Sadly, John Hull passed away before he could ever see the film, but his ineffable spirit truly transcends the boundaries of the film itself, thanks to the simplicity of focus and dedication of vision Middleton and Spinney hold through the film. You can feel the directors’ genuine connection and care for John, something that truly shines through every frame, and they share with you; it’s as if this film invites you completely into not just Hull’s world, but the very soul of the man himself, which elicits a tremendous emotional connection for the audience. Furthermore, the directors’ commitment to expressing Hull’s vision extends to the aesthetics of the film itself, in particular the injection of abstract surrealism to convey John’s inner visions. The film is balanced between the real texture of the world around John, and his internalised interpretation, altered at times into almost magic realism by the scope of his imagination.
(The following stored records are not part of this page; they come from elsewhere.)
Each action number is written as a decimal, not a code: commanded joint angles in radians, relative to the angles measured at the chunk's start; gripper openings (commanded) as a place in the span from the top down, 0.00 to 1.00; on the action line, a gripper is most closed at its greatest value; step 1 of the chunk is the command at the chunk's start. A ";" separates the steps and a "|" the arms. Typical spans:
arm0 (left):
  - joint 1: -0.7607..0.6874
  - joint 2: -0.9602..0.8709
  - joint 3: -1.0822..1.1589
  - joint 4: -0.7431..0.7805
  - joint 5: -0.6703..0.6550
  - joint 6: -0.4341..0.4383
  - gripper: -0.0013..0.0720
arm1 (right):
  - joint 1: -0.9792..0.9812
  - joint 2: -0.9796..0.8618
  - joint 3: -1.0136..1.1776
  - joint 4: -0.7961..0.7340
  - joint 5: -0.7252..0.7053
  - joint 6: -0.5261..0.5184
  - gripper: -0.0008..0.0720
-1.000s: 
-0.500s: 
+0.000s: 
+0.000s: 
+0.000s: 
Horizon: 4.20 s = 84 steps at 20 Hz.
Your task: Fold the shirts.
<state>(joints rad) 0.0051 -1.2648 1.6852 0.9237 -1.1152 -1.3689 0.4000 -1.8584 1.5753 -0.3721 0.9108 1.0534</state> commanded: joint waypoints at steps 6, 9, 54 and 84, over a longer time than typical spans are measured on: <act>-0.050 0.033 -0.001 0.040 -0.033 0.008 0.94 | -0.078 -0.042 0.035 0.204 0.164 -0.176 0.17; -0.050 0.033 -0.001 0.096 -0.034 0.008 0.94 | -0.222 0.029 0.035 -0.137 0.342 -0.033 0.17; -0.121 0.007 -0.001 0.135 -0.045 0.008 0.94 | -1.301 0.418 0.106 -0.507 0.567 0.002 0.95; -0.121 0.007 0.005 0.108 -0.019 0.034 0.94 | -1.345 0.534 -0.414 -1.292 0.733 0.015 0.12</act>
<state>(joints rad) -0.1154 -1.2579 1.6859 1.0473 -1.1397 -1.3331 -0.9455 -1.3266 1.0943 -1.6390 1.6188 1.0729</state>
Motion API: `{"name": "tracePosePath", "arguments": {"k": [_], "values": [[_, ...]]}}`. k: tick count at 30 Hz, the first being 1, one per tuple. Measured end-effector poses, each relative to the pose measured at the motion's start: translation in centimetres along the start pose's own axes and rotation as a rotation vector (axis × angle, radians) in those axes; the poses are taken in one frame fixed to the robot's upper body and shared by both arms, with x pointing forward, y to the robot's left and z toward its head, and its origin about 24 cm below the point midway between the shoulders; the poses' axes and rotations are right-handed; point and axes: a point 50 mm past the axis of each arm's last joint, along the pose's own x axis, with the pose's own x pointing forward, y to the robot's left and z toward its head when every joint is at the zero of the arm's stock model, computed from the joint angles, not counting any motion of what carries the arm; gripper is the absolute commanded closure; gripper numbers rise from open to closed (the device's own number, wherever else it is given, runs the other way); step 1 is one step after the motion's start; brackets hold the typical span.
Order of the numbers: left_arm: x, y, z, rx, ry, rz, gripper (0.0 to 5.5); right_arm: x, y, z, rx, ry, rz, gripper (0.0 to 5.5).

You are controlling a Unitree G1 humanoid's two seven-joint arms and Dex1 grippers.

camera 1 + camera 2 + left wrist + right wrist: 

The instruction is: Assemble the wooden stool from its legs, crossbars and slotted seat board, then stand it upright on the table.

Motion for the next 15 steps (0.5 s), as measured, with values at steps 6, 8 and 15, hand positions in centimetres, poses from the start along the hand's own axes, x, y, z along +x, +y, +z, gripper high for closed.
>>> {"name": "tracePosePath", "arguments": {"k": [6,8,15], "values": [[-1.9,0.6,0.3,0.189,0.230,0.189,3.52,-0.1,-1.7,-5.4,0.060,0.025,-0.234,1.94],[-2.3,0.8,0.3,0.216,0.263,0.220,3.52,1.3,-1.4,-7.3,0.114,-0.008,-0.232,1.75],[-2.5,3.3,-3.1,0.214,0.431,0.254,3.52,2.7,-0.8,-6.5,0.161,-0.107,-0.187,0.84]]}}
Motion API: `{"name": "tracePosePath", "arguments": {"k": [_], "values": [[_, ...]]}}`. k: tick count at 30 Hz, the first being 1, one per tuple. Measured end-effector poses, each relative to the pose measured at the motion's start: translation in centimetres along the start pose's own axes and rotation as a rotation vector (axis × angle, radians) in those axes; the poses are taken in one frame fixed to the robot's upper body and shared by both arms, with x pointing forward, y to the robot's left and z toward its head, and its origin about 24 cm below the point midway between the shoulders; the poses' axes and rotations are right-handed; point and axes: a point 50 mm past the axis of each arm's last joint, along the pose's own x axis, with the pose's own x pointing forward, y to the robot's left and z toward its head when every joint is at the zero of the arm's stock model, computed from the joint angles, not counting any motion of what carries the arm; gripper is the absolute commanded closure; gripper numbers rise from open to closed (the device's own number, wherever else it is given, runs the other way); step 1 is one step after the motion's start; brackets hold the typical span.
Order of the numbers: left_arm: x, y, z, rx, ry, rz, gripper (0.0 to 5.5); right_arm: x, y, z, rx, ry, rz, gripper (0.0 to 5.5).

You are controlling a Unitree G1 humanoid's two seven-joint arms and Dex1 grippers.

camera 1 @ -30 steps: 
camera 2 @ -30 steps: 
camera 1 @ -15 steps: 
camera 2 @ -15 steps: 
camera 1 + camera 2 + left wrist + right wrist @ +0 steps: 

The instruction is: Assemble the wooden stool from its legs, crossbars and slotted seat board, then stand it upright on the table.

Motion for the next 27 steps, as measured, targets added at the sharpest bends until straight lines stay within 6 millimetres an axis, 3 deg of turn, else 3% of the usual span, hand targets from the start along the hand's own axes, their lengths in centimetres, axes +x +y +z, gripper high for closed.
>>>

Middleton and Spinney themselves described Hull’s interpretations and exploration of his internal thoughts as cinematic, and rather than shy away from this, embrace it to create a harmony of aesthetic and sound: When John discusses a dream in which a terrible wave consumes him and his family as they shop in a supermarket, the pair actually create this image in all its remarkable spectacle, even echoing the tide of blood in The Shining. It is almost in physically recreating these fantasies, the filmmakers find a power in revealing the depth of vision, crystallising the relationship between the real and the imagined.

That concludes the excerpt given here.